**Exercise instructions:**
Word for word, restate the lines of the material below from its first line through the one containing "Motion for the". Omit the rest.

**Information provided:**

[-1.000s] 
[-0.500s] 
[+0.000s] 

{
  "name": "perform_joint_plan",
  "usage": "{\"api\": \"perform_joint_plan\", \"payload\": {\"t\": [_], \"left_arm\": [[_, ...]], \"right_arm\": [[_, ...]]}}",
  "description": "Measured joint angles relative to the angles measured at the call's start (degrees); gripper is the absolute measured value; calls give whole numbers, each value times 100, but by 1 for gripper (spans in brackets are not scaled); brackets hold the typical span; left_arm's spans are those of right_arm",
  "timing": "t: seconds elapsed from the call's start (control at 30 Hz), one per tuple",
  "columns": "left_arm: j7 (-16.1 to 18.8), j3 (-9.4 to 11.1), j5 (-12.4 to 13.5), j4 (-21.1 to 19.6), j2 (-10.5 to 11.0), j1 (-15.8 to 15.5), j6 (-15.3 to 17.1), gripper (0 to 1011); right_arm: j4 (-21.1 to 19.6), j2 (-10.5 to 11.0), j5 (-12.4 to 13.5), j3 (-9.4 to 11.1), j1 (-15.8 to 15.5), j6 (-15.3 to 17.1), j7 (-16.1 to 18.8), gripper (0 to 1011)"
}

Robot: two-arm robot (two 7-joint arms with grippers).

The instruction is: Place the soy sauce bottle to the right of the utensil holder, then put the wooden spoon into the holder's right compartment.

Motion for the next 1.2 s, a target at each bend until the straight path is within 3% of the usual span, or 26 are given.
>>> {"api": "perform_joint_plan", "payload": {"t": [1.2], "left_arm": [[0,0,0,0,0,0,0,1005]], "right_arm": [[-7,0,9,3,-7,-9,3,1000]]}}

**Solution to the exercise:**
[-1.000s] 
[-0.500s] 
[+0.000s] 

{
  "name": "perform_joint_plan",
  "usage": "{\"api\": \"perform_joint_plan\", \"payload\": {\"t\": [_], \"left_arm\": [[_, ...]], \"right_arm\": [[_, ...]]}}",
  "description": "Measured joint angles relative to the angles measured at the call's start (degrees); gripper is the absolute measured value; calls give whole numbers, each value times 100, but by 1 for gripper (spans in brackets are not scaled); brackets hold the typical span; left_arm's spans are those of right_arm",
  "timing": "t: seconds elapsed from the call's start (control at 30 Hz), one per tuple",
  "columns": "left_arm: j7 (-16.1 to 18.8), j3 (-9.4 to 11.1), j5 (-12.4 to 13.5), j4 (-21.1 to 19.6), j2 (-10.5 to 11.0), j1 (-15.8 to 15.5), j6 (-15.3 to 17.1), gripper (0 to 1011); right_arm: j4 (-21.1 to 19.6), j2 (-10.5 to 11.0), j5 (-12.4 to 13.5), j3 (-9.4 to 11.1), j1 (-15.8 to 15.5), j6 (-15.3 to 17.1), j7 (-16.1 to 18.8), gripper (0 to 1011)"
}

Robot: two-arm robot (two 7-joint arms with grippers).

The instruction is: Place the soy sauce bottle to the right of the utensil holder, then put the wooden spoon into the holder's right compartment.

Motion for the next 1.2 s, a target at each bend until the straight path is within 3% of the usual span, or 26 are given.

No further answer is required.